▶ [AVAILABLE RECORDS]
*****
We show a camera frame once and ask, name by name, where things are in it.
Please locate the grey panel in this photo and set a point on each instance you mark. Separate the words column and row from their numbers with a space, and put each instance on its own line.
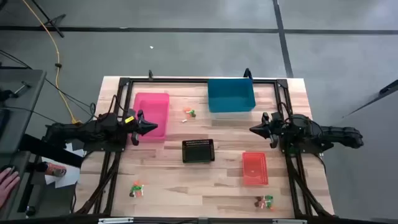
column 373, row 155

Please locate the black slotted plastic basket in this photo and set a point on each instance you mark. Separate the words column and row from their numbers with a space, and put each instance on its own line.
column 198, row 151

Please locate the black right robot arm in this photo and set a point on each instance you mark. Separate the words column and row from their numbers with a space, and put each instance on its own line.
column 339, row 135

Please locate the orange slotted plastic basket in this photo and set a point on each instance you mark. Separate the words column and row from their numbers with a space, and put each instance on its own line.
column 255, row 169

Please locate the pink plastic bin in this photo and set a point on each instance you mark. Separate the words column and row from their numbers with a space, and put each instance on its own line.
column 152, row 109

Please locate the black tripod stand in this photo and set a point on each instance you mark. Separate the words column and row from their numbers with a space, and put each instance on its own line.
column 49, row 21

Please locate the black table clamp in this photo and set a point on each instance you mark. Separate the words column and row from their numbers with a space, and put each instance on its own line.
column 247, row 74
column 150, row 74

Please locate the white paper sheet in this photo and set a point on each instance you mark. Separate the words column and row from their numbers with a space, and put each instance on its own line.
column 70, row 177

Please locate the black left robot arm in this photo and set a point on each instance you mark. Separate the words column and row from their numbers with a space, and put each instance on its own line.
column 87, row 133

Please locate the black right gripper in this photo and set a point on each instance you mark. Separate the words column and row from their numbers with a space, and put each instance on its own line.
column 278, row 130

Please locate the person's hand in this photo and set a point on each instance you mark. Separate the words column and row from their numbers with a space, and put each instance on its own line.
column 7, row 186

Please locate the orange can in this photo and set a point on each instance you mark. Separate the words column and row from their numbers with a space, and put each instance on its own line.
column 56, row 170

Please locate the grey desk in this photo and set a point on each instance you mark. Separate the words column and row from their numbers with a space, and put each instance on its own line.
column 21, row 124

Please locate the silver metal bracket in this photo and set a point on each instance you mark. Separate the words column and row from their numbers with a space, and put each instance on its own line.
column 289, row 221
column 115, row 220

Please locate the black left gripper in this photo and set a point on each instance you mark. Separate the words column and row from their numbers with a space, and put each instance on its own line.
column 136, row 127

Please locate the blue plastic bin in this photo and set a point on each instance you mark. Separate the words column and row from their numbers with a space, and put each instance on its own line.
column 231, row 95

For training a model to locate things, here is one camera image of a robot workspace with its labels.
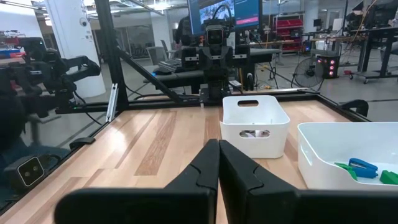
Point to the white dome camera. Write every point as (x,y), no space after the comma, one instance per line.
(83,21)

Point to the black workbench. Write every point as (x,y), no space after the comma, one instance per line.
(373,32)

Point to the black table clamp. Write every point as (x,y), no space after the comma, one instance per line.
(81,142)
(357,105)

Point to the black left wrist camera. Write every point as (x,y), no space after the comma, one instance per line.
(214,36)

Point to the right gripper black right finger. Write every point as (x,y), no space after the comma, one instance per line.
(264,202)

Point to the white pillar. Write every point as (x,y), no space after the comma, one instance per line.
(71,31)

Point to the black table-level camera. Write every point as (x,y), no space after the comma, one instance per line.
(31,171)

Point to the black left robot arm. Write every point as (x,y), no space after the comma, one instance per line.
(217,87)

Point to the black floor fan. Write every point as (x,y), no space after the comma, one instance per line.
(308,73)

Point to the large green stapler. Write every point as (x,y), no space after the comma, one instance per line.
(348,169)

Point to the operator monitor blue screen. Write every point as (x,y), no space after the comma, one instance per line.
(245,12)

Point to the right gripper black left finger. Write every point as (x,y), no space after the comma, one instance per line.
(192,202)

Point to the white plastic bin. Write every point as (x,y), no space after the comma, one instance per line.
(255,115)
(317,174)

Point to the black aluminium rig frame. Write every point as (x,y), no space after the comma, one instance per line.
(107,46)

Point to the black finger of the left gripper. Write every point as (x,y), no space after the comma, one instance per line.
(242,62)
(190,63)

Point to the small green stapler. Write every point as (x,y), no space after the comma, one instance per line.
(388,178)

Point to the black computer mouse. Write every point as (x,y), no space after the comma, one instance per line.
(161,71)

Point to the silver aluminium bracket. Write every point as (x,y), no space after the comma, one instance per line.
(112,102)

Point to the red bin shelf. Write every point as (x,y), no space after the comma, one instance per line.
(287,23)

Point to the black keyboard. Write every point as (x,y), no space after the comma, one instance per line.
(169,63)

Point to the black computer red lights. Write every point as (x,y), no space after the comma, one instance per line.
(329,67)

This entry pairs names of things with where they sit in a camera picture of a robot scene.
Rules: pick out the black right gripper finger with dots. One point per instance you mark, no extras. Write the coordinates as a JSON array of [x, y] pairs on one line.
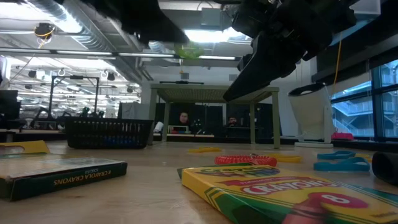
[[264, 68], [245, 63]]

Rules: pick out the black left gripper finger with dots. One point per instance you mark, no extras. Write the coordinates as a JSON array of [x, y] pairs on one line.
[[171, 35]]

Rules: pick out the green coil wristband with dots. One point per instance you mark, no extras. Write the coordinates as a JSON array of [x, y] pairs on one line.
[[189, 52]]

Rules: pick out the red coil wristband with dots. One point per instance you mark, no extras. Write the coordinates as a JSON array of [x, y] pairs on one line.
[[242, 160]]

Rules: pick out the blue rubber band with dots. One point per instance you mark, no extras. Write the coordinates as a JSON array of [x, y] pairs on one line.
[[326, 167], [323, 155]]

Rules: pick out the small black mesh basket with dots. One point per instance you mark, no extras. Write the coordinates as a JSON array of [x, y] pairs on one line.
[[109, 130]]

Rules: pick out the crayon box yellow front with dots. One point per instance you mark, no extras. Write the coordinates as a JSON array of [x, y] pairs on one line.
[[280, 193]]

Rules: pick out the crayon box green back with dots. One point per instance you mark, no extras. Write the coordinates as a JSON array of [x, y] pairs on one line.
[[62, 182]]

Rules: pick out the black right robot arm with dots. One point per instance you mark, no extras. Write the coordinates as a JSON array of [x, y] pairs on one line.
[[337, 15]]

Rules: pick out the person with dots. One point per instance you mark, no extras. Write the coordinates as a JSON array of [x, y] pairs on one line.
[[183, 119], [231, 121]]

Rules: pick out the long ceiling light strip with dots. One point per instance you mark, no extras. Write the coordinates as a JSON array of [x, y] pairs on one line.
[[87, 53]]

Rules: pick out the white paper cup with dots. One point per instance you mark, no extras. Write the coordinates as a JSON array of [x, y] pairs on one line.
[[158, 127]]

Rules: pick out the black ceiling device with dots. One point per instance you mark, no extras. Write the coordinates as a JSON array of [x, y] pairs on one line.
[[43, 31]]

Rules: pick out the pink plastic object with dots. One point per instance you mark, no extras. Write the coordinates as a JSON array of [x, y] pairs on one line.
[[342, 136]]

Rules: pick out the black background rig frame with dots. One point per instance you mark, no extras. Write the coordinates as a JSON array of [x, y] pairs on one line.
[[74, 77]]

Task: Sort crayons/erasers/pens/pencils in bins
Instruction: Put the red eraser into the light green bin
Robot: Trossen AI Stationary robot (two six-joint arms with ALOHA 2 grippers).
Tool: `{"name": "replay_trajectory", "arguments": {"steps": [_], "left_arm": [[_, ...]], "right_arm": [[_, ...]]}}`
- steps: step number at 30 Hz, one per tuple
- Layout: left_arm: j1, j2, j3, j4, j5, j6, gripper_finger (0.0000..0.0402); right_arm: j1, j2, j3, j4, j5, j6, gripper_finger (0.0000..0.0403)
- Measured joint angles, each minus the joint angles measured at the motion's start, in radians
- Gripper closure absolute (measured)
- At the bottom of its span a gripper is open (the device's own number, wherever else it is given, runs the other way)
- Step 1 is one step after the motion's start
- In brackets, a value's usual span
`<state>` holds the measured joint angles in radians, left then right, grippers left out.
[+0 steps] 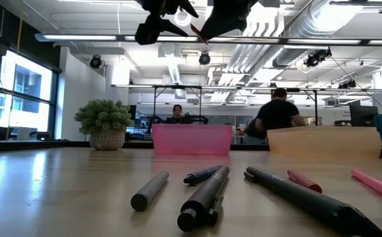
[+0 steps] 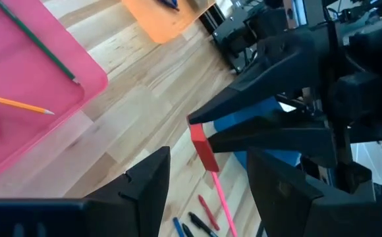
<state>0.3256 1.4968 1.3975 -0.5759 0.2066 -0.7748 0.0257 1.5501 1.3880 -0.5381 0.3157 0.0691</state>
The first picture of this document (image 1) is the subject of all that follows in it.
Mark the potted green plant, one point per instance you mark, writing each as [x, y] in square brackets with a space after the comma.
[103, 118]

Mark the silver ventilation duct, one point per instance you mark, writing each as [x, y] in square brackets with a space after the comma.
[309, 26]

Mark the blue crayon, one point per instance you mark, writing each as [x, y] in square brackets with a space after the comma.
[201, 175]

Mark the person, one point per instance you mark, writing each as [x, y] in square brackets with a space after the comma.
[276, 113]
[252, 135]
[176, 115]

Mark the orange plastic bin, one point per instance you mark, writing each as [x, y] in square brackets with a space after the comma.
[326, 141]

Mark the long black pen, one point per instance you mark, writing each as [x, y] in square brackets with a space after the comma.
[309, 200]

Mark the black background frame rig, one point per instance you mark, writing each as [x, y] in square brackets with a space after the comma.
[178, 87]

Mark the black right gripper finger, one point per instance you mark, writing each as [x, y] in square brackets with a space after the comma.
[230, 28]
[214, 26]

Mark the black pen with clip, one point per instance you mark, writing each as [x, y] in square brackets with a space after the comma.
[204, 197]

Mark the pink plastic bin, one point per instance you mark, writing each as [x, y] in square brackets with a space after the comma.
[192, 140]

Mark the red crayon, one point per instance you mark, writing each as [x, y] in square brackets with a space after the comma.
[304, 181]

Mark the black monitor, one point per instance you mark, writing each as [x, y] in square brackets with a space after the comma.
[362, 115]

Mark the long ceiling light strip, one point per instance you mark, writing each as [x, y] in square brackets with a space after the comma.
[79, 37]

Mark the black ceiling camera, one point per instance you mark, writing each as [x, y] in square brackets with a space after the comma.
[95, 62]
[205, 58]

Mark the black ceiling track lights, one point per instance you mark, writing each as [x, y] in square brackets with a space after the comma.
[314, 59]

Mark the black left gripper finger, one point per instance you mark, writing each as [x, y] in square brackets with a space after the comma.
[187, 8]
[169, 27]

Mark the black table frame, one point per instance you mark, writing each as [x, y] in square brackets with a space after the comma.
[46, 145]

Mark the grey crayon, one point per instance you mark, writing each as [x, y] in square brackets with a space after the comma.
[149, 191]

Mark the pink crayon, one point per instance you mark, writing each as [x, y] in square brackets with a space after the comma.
*****
▶ [WORK INSTRUCTIONS] Copy all lines of the records in which the string "start" can be found.

▶ [SOLVED EXERCISE]
- Measured joint angles, each minus the joint angles measured at the motion's start, in radians
- Step 1 is one step after the motion's start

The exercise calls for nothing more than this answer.